Dans les moments qui suivirent, le visage de Guy se tordit, comme s'il venait enfin de briser un sceau qui retenait encore une part de lui. Il tendit la main vers son fils.
— Je n'ai jamais pu réparer ce que Louis a fait. Et je n'ai jamais pu pardonner à Éléonore d'avoir choisi la voie de la mort plutôt que celle de la justice. C'est mon secret, Julien. C'est le fardeau que j'ai porté pour toi.
Julien regarda le médaillon, puis il regarda son père. Ses doigts tremblaient légèrement.

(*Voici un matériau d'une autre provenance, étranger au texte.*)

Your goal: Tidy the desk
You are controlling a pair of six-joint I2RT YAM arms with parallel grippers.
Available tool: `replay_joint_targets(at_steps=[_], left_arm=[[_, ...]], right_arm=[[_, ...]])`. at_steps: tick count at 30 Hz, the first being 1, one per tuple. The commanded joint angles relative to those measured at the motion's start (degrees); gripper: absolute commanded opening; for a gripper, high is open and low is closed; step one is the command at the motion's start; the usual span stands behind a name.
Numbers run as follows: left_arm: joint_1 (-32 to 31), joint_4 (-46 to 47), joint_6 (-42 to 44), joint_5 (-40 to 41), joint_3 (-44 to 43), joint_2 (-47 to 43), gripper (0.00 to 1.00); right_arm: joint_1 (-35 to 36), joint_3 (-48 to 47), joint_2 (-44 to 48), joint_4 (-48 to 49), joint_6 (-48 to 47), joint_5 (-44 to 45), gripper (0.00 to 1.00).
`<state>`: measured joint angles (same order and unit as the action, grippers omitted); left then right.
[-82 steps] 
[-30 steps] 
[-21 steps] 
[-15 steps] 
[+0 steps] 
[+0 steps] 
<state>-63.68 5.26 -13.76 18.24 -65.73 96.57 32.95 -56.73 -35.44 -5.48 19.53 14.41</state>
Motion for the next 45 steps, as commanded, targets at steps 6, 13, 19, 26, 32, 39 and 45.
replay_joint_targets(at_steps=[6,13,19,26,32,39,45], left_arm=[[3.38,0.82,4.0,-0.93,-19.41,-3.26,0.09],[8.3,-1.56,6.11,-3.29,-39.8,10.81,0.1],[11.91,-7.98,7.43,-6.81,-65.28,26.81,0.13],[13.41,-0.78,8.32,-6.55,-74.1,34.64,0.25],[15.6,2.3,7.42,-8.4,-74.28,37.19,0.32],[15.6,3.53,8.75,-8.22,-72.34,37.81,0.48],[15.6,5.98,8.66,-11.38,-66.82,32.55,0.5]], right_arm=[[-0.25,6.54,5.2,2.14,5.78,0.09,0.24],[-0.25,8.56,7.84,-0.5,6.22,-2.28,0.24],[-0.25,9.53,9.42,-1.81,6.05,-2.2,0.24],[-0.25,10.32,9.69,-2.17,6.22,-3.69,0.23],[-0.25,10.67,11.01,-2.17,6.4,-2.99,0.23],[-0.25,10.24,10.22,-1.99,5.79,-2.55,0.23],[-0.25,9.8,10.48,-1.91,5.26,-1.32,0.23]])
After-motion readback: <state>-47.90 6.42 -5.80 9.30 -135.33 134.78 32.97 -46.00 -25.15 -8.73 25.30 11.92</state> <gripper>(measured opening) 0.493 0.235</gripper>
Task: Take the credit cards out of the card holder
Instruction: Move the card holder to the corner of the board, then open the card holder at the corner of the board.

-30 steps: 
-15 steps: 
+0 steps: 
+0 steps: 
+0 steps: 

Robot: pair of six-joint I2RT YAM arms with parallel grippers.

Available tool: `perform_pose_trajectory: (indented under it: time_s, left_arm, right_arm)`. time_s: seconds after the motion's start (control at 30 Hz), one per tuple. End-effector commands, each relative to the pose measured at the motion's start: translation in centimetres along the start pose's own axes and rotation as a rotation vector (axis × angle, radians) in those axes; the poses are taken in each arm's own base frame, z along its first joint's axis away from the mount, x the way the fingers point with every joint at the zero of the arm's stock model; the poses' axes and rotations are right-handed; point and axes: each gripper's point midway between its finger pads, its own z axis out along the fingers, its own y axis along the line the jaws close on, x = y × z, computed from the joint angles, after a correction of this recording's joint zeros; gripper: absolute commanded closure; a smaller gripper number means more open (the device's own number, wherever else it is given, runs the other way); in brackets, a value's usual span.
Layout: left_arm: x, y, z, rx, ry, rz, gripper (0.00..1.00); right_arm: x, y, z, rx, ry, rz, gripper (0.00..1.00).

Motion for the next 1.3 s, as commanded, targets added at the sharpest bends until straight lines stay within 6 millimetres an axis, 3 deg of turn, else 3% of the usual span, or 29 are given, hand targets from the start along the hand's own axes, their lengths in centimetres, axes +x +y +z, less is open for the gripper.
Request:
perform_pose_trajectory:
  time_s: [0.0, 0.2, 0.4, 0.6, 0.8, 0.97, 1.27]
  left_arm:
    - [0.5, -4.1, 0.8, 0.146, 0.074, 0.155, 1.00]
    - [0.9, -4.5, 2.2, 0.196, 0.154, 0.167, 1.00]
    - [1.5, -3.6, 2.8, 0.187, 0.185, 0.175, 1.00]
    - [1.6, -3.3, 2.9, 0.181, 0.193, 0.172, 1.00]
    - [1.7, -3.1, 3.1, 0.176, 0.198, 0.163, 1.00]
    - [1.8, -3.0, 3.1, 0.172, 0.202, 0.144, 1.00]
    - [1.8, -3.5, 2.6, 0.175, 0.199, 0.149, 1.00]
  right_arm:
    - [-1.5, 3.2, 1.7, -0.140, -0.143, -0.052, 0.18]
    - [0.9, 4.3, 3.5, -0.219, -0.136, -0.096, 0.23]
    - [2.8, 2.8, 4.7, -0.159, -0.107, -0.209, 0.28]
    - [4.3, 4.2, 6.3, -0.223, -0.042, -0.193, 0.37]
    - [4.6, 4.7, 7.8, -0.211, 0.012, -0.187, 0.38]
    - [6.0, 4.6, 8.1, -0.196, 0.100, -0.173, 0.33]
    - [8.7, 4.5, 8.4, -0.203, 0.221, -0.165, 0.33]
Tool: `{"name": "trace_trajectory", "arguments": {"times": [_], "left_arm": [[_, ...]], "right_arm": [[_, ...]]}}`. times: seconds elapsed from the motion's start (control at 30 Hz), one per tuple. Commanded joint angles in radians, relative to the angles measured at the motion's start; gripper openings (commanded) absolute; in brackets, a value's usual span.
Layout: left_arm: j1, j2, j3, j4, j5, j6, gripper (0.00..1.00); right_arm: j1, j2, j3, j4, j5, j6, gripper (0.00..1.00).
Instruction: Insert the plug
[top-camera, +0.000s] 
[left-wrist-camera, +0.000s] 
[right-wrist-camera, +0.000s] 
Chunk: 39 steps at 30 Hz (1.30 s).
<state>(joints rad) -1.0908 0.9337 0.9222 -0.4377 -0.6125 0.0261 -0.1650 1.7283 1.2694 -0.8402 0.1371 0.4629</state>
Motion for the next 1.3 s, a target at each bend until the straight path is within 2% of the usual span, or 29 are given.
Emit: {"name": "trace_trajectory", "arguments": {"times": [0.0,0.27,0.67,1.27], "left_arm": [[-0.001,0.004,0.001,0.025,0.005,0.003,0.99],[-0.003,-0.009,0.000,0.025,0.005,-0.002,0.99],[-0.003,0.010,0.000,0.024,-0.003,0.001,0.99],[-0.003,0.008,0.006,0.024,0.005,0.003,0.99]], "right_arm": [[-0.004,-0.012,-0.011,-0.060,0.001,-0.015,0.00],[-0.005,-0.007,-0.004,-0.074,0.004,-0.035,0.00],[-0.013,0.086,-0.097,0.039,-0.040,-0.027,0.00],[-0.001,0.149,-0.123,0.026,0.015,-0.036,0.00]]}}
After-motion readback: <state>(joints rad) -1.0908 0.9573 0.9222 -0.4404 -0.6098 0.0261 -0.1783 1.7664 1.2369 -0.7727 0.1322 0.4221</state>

— Ce n'est pas un accident, dit-il. Et ce n'est pas un secret que l'on peut garder en silence. Il faut dire la vérité.
Guy hocha lentement la tête.
— Je le ferai. À l'aube. Sur la place, devant les familles. Je dirai tout.
Il tendit le médaillon à son fils.
— Et s'il m'arrive quelque chose avant, tu devras le faire à ma place.
Yann regarda les deux hommes échanger cet objet, et un frisson qu'il ne put nommer lui parcourut la colonne vertébrale. Les dernières paroles de Guy avaient une résonance étrange. Comme une prophétie. Comme une oraison.